Have you heard that by the age of five, we’re using about 80 percent of our creative potential? If that’s the case, we sure do need keep practicing those creativity-enabling activities. Use it or lose it, they say. But if walking for many miles with a pack on your back isn’t your thing, there are plenty of other ways to discover and rediscover your creative genius. Here are some less time-consuming ideas that fit more easily into everyday life:

  • Listen to music you love or maybe something unfamiliar. At least one study shows that happy music really helps get inspired. 
  • Dance. Poorly is fine.
  • Go for a walk—around the neighborhood, around town, on a favorite trail.
  • Spend time in nature in any way you please, even just sitting, watching and listening.
  • Change mediums. E.g., if you’re a writer, try painting or sketching; if you’re a painter, write … or create food … or write a poem. 
  • Go somewhere—a coffee shop, sidewalk café, park bench, etc.—and people-watch (and eavesdrop too, of course). 
  • Write in a journal. Full sentences not required.
  • Run, row, ride your bike, hula hoop or do any other form of movement you enjoy that frees your mind.
  • Look at art, indoors or out.
  • Take a break from the mundane and go somewhere new to you, even in your home town—take a new walking route, visit a museum you’ve never been to, browse an interesting mom-and-pop shop, etc.
  • Read books you love and maybe even some you think really suck (sometimes the suck can inspire us to create something amazing).
  • Talk to any imaginary friend (the shower is a good place, and you can even mouth the words).
  • Play like a kid, think like a kid. Make a snowman or sand castle, finger paint or build a fort, or even hit the swing set if the swing fits.
  • Do a puzzle (the kind with pieces or the crossword kind, etc.) or word games or play Freecell (one of my personal go-to favorites when I want to switch over to a different part of my brain).
  • Play with or just talk to your dog … or cat or pig or what have you (might beat the imaginary friend thing above).
  • Meditate.
  • Do nothing (see also: meditate).
  • Sleep (see also: do nothing) … or just lie in bed in the dark and daydream (I like to put the covers over my head if it’s not too warm).

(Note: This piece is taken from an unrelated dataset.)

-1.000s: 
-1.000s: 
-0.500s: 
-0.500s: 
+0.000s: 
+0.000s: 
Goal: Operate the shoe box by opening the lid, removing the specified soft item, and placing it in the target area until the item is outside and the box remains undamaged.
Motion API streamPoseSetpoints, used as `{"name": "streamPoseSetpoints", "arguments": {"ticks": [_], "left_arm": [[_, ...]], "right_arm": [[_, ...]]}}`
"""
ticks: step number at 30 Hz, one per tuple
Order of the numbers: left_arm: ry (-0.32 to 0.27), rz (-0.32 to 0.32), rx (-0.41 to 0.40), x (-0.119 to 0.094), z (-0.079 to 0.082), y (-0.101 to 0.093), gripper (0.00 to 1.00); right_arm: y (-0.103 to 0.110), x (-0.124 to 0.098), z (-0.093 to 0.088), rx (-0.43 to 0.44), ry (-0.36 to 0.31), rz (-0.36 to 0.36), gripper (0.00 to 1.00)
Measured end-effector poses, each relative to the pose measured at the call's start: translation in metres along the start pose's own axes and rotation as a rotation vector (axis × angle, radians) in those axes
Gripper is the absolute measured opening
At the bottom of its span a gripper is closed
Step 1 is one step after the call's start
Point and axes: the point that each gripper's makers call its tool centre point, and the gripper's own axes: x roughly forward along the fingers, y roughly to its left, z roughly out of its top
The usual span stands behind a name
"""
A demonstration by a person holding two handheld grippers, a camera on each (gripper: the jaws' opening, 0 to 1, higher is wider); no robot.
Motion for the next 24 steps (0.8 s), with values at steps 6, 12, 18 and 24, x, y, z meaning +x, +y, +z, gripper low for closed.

That’s about it for my ideas. What about you? What’s your favorite way (or ways) to get your creative groove on? Please share with us, no matter how odd or “out there,” in the comments below.

And remember…

"You can't use up creativity. The more you use the more you have." -- Maya Angelou

Deb Kingsbury

Deb Kingsbury is a writer, editor, search and rescue volunteer and avid hiker living in Flagstaff, AZ.